On Classical Metaphor

On Classical Metaphor June 6, 2016

Metaphor has had a good run for the past several decades. Philosophers, linguists, and literary theorists have renounced the reductive “classical” understanding of metaphor that treated it as an expendable adornment of the literal. Instead, we have discovered that metaphor is inherent in language itself, and even sets the pathways of thought.

G. R. Boys-Stones wonders: “What is this classical understanding that is being rejected? Did ancient writers actually believe that metaphor was as secondary as we believe they did?” In his editorial introduction to Metaphor, Allegory, and the Classical Tradition, he provides evidence for a negative answer.

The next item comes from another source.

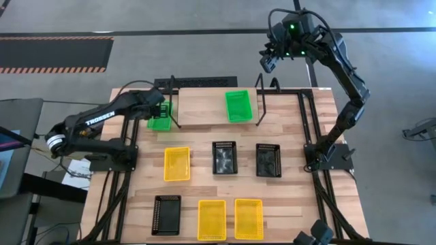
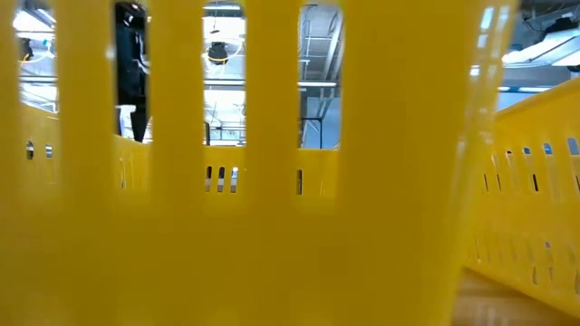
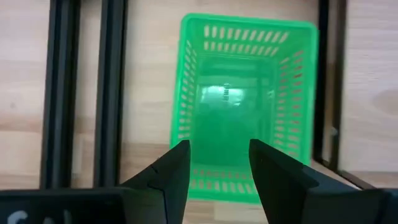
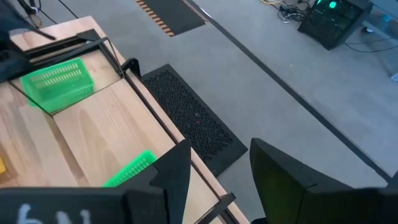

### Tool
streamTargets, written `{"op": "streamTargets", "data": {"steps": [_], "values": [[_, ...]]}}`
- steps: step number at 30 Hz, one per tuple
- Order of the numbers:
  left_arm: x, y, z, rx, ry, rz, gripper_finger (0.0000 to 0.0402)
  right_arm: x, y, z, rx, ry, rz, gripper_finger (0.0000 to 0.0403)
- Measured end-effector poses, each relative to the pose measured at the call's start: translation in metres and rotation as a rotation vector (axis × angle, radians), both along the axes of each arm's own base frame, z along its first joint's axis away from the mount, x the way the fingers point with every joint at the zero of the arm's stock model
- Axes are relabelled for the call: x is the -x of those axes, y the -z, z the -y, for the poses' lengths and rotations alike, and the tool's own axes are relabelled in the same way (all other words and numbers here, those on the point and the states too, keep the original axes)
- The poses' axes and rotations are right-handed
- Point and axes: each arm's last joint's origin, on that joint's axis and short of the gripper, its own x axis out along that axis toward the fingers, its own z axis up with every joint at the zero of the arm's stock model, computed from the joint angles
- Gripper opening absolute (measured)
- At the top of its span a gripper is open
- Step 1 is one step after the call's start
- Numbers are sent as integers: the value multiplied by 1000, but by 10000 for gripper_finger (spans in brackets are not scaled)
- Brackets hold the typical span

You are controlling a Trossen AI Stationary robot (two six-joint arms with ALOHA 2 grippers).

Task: Stack baskets on shelf by color
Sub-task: Stack the green bin on the green bin on the shelf

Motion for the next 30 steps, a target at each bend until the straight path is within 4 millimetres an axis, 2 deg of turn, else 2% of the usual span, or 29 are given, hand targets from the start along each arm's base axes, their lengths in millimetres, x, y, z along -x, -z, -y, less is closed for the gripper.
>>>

He writes, “If we look again at what the rhetoricians say, it quickly becomes clear that they did not have and did not claim to have a monopoly on theories of language use—indeed, they themselves encourage us to locate their contribution to the subject within a rather wider context of thought.” One indicator of this wider understanding is the connection they make between metaphor and allegory. Cicero wrote, “When there have been more metaphors in a continuous stream, another kind of speech clearly arises: and the Greeks call this kind ‘allegory’” (quoted, 2).

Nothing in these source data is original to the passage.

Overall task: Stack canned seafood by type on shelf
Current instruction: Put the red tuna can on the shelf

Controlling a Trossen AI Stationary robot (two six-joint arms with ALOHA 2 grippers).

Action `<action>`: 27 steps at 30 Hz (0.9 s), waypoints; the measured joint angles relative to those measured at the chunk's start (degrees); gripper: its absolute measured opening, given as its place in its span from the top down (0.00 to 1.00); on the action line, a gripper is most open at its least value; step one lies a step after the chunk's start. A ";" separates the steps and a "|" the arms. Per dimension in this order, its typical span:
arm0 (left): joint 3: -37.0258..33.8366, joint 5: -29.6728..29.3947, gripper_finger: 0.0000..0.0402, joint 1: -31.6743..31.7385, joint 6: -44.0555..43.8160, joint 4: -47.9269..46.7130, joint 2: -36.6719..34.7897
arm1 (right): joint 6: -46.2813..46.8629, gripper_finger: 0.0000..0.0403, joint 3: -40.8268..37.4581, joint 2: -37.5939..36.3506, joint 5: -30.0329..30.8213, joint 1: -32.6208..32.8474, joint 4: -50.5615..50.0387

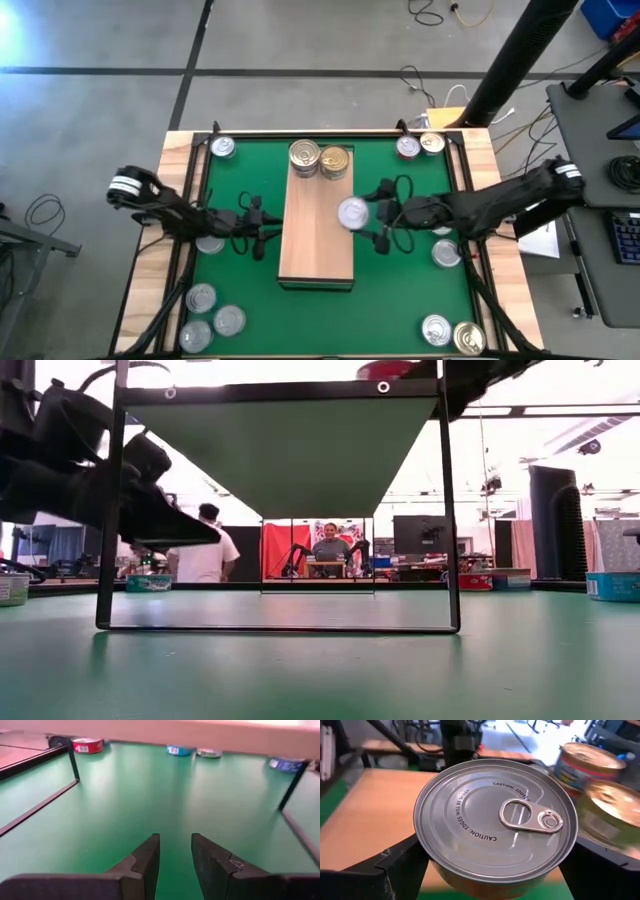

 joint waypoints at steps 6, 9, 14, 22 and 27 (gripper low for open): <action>3.86 3.01 0.76 -0.13 2.25 -13.89 -9.99 | 1.15 0.06 1.21 11.08 -0.73 -3.95 6.53; 8.31 0.51 0.76 -0.13 2.10 -37.19 -16.59 | 1.11 0.04 2.95 14.74 -0.78 -5.58 6.48; 19.92 -9.76 0.76 -0.45 -2.64 -76.46 -25.26 | 0.04 0.03 5.72 18.34 -1.05 -7.26 6.17; 34.07 -12.76 0.76 -1.06 -1.08 -97.74 -32.14 | -1.66 0.02 10.44 23.83 -2.15 -8.39 5.01; 39.23 -12.57 0.76 -1.43 6.95 -97.22 -32.90 | -1.24 0.02 12.30 25.82 -2.09 -8.37 4.11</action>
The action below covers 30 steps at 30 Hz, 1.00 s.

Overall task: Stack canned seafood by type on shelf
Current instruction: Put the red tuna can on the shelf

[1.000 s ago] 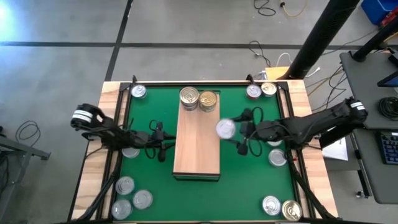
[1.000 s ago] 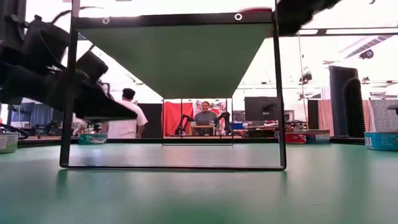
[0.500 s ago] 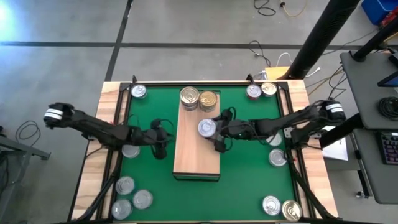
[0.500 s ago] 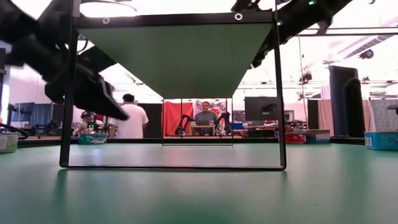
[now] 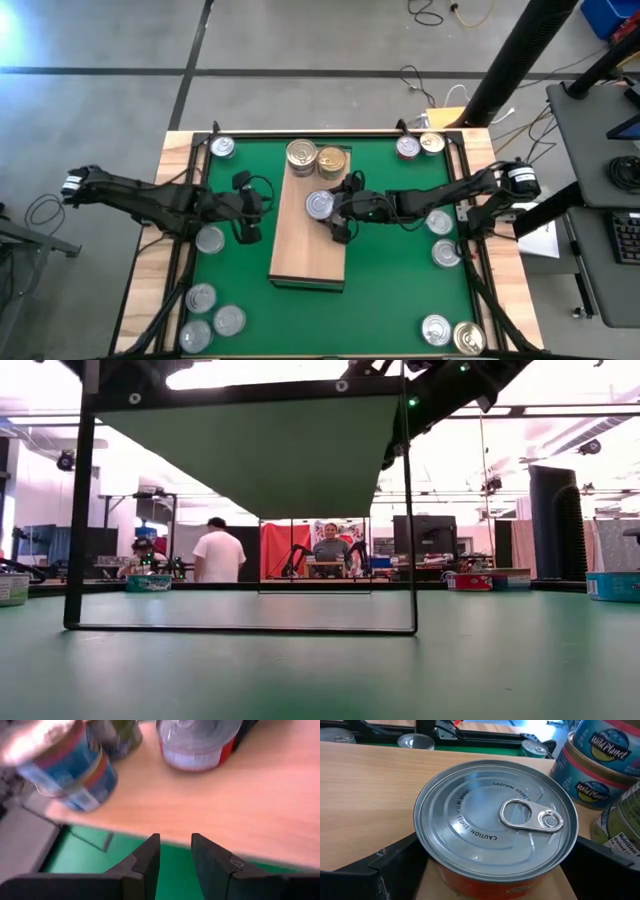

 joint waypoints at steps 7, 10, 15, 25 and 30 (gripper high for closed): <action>6.74 0.23 0.76 0.62 9.42 8.42 2.47 | -1.38 0.02 0.01 -0.28 0.00 -0.02 1.08; 6.85 1.54 0.76 2.03 10.53 14.85 4.97 | -1.71 0.02 -0.04 -0.28 -1.66 -0.07 2.01; 6.91 7.13 0.76 5.55 11.73 19.27 10.93 | -0.41 0.02 -0.13 0.06 -6.24 -0.21 3.41; 20.29 20.08 0.81 9.46 16.74 11.98 27.08 | 4.75 0.02 -0.17 0.13 -6.91 -0.11 3.19; 24.02 24.64 0.81 9.65 17.16 6.64 32.75 | 5.22 0.02 -0.17 0.11 -7.06 -0.04 2.40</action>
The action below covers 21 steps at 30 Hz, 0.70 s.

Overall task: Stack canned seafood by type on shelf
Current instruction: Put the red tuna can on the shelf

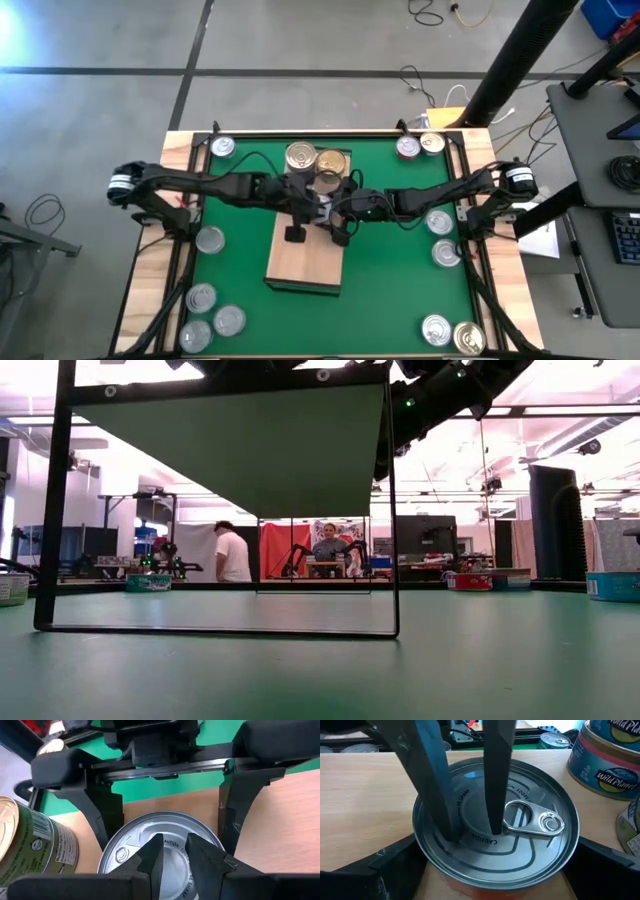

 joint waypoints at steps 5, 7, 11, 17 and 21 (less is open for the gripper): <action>2.47 -1.05 0.81 0.11 -0.91 -5.32 2.93 | -0.97 0.02 0.22 -0.25 -0.38 0.00 -2.40; 2.84 -1.07 0.81 0.13 -1.36 -6.38 3.00 | -0.68 0.02 0.33 -0.50 -0.41 0.00 -4.32; 2.76 -1.19 0.81 0.27 -1.36 -7.88 2.01 | 0.17 0.02 0.37 -1.00 -0.47 0.00 -7.26; 2.55 -1.09 0.81 1.04 -1.34 -9.91 1.10 | 0.18 0.02 0.28 -1.16 -0.63 0.00 -8.25; 2.27 -1.03 0.81 1.35 -1.51 -9.87 1.08 | 0.18 0.02 0.25 -1.33 -0.62 0.00 -8.39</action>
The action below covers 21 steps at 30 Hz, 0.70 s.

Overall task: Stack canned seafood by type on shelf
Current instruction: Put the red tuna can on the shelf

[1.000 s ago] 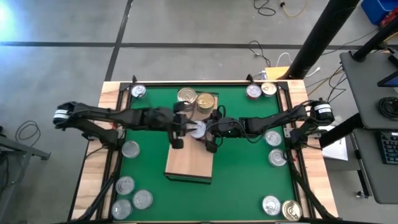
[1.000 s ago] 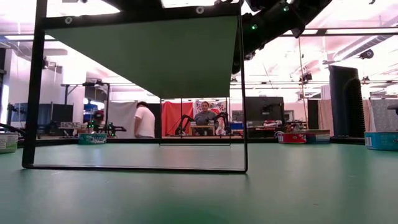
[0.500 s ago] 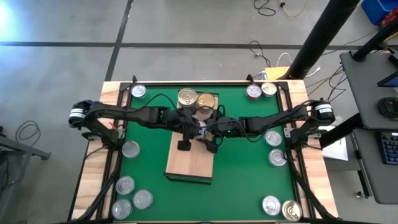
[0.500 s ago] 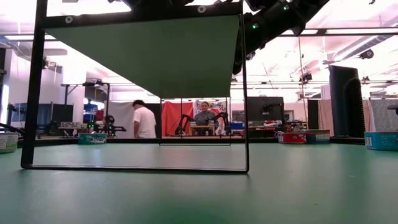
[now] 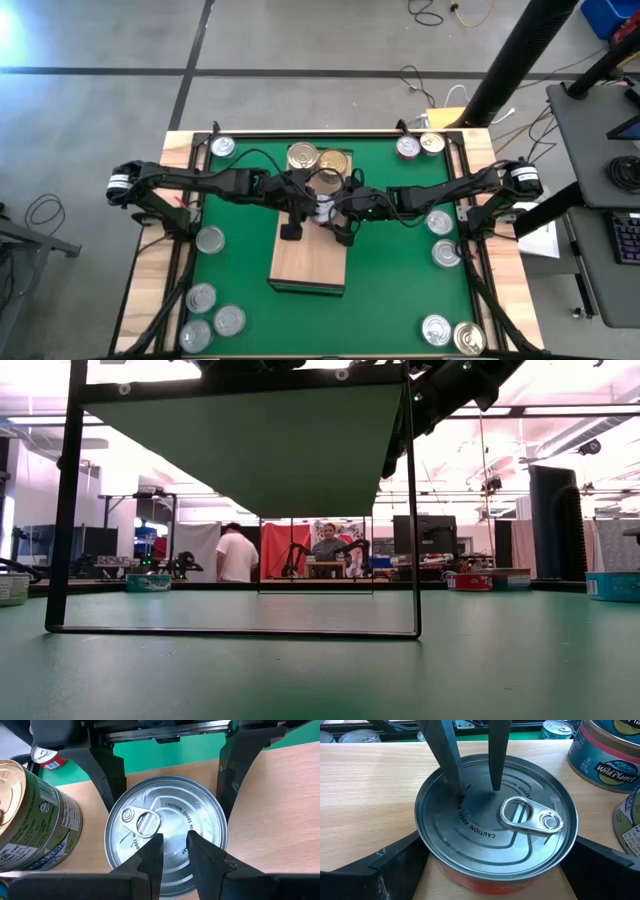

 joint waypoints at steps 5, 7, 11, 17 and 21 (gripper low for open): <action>-0.31 -0.12 0.81 0.07 -1.20 -0.22 -0.06 | 0.17 0.02 -0.01 -0.09 -0.01 0.00 -0.72; -0.31 -0.35 0.81 0.10 -1.88 -1.41 -0.23 | 0.36 0.02 -0.01 -0.07 0.00 0.02 -1.24; -0.31 -1.64 0.81 0.23 -2.41 -4.84 -1.58 | -0.70 0.02 -0.16 -0.07 -0.01 0.09 -4.64; -0.75 -3.87 0.81 0.45 -2.97 -7.48 -4.05 | -0.64 0.02 -0.18 -0.07 0.01 0.09 -7.59; -0.89 -4.86 0.81 1.10 -2.97 -8.25 -5.55 | -1.11 0.02 -0.21 -1.41 0.27 0.20 -8.00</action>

Allegory was certainly not mere adornment, a clever way of getting to something that could be expressed otherwise. Allegory’s primary setting in ancient thought is not in rhetoric but in philosophy. When we examine philosophical treatments of the subject, “we find that there is much more to be said about the subject than we might have been led to expect from the rhetoricians’ account, which makes allegory an ‘ornamental’ trope just like metaphor, of which it is listed as a species. For the philosophers might agree that allegory has an aesthetic appeal of its own; but they rarely argue that allegory is employed solely, or even mainly, for the sake of adornment. . . . the Platonist commentators on the ancient poets appear to have believed that allegory, far from adorning their meaning, was often the only means available for expressing what needed to be said” (3).

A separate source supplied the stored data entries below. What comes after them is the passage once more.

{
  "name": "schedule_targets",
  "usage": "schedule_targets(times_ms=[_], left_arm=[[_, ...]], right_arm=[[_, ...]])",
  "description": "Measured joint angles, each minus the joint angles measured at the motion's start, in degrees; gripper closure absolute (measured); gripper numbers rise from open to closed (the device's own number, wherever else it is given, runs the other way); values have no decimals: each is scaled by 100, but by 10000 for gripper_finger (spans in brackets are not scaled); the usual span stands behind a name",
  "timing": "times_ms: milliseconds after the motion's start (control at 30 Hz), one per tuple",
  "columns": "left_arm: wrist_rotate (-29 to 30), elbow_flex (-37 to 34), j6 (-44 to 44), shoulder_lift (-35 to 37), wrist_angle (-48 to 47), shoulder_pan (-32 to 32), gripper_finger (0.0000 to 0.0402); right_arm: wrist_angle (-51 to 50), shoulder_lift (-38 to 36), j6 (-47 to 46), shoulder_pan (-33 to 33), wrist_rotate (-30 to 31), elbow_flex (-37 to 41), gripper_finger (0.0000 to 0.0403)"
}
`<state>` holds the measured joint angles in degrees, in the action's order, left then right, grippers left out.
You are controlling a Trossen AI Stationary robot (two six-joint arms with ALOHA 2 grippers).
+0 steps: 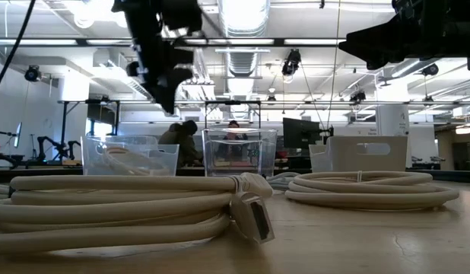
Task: Pick & Place USB Port
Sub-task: Put the brown USB cable into the white transparent bin
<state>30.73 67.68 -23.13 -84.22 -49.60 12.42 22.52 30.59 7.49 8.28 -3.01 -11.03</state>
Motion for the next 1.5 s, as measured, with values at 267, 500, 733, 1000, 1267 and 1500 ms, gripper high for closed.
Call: schedule_targets(times_ms=[267, 500, 733, 1000, 1267, 1500], left_arm=[[-1257, -68, 991, 2, 1918, -967, 293], [-1962, -456, 1445, 2, 2770, -1797, 293], [-2117, -1040, 798, -46, 3466, -2386, 293], [-2622, -1371, 559, -500, 4358, -2691, 293], [-3032, -1370, 394, -1024, 4603, -2730, 293], [-3531, -1370, 492, -1436, 4660, -2730, 278]], right_arm=[[-94, 0, 2, 2, 0, 0, 202], [-155, 0, 1, 2, 0, 0, 202], [-153, 0, 2, 0, 1, 0, 202], [-153, 6, 0, -1, 0, 0, 202], [-166, 177, 4, 2, 0, 0, 202], [-103, 342, 22, 2, 2, 0, 202]])
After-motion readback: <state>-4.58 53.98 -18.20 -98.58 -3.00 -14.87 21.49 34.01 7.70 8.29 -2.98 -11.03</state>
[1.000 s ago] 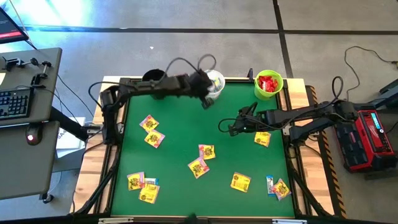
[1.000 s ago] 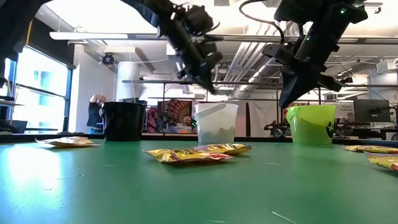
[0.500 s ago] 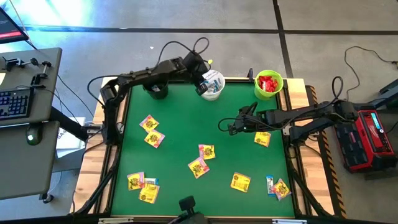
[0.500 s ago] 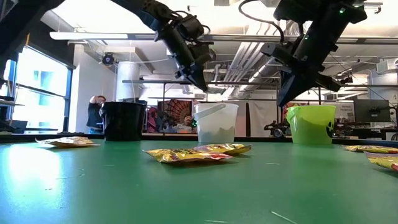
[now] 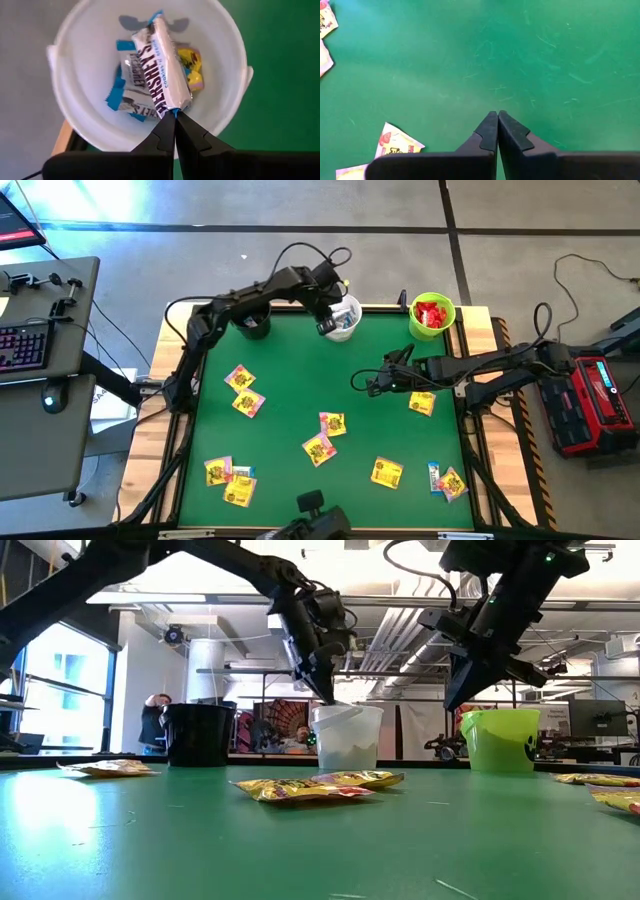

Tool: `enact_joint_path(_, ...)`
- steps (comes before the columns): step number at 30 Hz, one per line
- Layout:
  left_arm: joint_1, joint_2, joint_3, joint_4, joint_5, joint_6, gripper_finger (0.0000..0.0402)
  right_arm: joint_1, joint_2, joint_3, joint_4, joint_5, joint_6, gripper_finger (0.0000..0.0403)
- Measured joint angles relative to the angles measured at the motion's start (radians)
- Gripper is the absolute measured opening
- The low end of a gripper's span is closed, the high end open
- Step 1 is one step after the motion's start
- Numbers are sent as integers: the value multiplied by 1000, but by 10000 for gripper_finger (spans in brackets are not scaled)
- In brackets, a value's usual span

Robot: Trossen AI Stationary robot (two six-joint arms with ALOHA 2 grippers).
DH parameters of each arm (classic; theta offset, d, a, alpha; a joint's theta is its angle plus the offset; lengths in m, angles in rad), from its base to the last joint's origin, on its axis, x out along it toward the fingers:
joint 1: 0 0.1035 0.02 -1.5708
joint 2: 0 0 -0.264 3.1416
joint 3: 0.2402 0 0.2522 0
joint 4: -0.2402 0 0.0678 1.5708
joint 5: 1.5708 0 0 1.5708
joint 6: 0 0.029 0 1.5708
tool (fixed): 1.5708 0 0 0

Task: Sort candy by brand, put in halloween buckets
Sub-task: Put the white candy into the white bucket

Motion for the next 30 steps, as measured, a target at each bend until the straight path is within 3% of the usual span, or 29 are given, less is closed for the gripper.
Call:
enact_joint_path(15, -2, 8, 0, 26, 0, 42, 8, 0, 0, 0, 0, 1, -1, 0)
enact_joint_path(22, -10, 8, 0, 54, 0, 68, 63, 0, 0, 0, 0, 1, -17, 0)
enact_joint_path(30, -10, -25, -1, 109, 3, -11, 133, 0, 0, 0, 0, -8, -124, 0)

We have then to distinguish between what rhetoricians and philosophers said about metaphor: “as far as oratory at least is concerned, it becomes quite reasonable to think of the tropes as the verbal cosmetics he needs. No one ever claimed that this is the only function that the ‘tropes’ perform in language; but by and large it was simply not thought to be the job of the orator, as it might be the job of the poet or philosopher, to be saying things that can only be expressed in allegorical or (more generally) in metaphorical terms” (4). There was no single view of metaphor among the ancient rhetoricians, and, more importantly, rhetoricians aren’t the only ones who talked about metaphor and allegory.